Entre os cultivos nos primeiros estágios de desenvolvimento em plantações isoladas estão variedades de algodão e milho resistentes a insetos e herbicidas. Além disso, começam a ser testadas também as plantas transgênicas de segunda geração, enriquecidas com aminoácidos como lisina e triptofano – importantes na síntese de proteínas –, além de variedades de plantas mais eficientes no processo de fotossíntese.

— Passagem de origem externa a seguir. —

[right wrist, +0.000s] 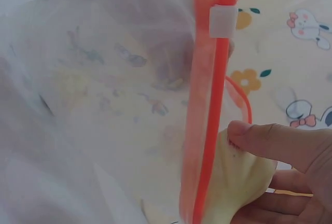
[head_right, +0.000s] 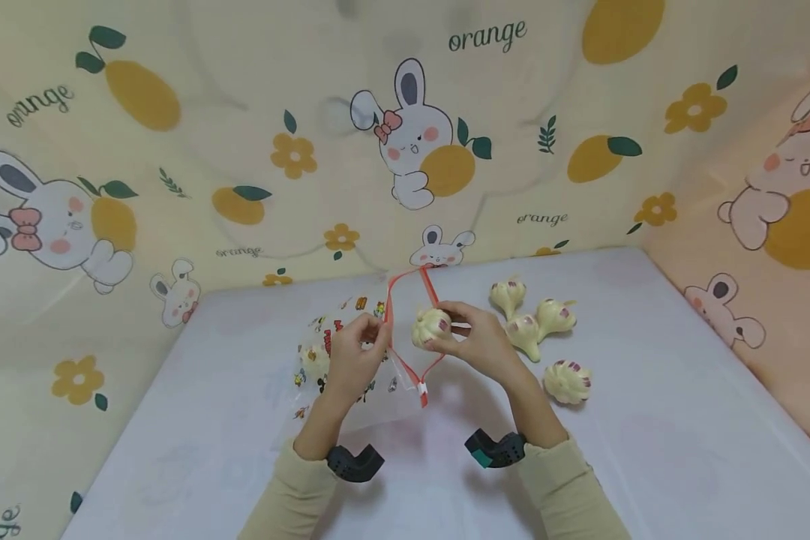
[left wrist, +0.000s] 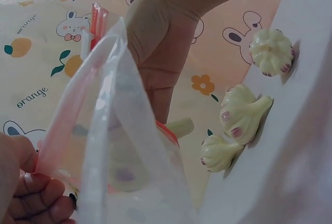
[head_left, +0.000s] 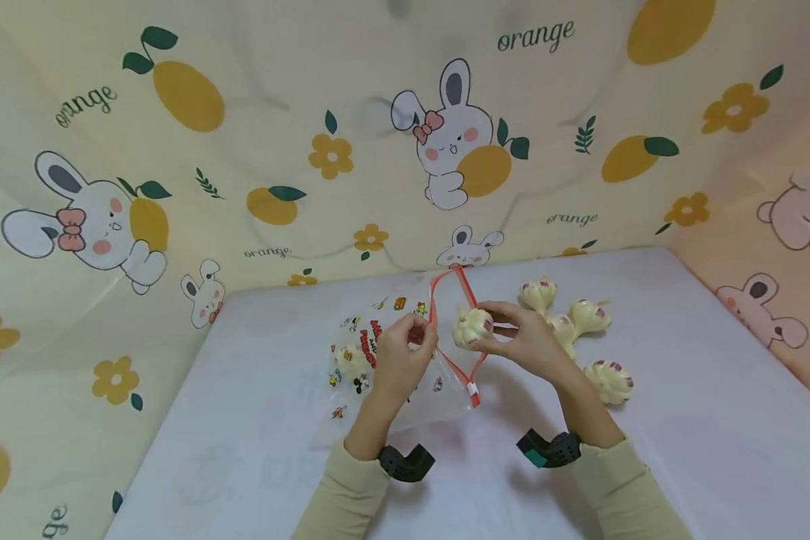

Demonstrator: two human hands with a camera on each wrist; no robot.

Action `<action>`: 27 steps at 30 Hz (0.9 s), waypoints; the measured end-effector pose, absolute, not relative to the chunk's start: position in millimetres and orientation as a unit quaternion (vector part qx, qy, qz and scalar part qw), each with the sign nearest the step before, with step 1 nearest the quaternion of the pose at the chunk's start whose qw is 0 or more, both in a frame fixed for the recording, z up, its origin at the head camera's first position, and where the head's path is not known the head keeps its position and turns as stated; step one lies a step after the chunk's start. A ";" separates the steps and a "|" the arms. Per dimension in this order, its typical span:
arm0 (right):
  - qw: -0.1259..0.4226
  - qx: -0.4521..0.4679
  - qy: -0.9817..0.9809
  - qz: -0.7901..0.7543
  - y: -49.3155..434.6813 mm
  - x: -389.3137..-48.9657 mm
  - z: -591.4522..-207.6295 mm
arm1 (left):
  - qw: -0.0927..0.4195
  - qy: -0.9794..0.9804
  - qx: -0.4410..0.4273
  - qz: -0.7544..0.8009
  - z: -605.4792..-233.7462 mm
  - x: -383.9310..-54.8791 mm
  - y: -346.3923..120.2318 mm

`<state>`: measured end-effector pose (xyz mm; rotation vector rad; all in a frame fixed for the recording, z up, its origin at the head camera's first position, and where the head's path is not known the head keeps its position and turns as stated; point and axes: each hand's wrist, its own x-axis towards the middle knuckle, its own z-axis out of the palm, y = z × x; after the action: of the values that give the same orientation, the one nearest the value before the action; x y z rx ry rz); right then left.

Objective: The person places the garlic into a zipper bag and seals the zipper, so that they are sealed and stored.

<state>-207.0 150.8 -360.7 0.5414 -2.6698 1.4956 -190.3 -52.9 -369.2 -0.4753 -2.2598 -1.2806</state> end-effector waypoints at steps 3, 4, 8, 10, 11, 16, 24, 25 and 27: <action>0.015 0.182 -0.858 0.481 148.6 -207.7 -361.5 | 0.244 -0.830 -0.168 -0.473 -369.2 -188.8 -54.0; 0.016 0.185 -0.857 0.481 147.8 -208.1 -361.5 | 0.243 -0.829 -0.165 -0.475 -368.9 -188.6 -54.6; 0.013 0.187 -0.853 0.488 143.9 -208.2 -360.9 | 0.245 -0.827 -0.152 -0.483 -366.2 -186.2 -59.5; 0.010 0.184 -0.850 0.493 143.3 -208.1 -360.7 | 0.245 -0.826 -0.147 -0.486 -365.1 -185.7 -61.3; 0.009 0.182 -0.850 0.495 143.5 -207.7 -360.6 | 0.244 -0.826 -0.147 -0.487 -365.2 -185.5 -61.8; 0.011 0.181 -0.853 0.490 147.3 -210.2 -359.9 | 0.241 -0.829 -0.156 -0.481 -365.8 -188.1 -59.9; -0.003 0.173 -0.848 0.501 155.2 -216.6 -357.3 | 0.235 -0.830 -0.155 -0.482 -361.4 -191.5 -57.9; -0.002 0.171 -0.850 0.499 156.8 -217.0 -357.3 | 0.235 -0.830 -0.155 -0.482 -361.3 -191.4 -57.2; -0.001 0.167 -0.852 0.496 159.8 -217.7 -357.3 | 0.235 -0.830 -0.152 -0.482 -361.1 -191.4 -56.1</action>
<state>-217.7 159.8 -357.3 0.5253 -2.6778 1.5599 -191.4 -56.1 -361.1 -0.4167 -2.2785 -1.3231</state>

Um processo semelhante de liberação ocorreu na França, onde o Ministério de Agricultura local aprovou, este ano, 14 propostas de cultivo de plantas geneticamente modificadas em caráter experimental. O Grupo de Estudos e de Controle das Variedades de Sementes (GEVES) e algumas empresas de biotecnologia solicitaram a liberação de plantações como milho, beterraba açucareira e tabaco GMs. Também fazem parte da lista uma variedade de milho com melhor qualidade nutricional e outra mais eficiente na absorção de nitrogênio.

As informações são do Ministério da Agricultura do Japão e do Ministério da Agricultura da França.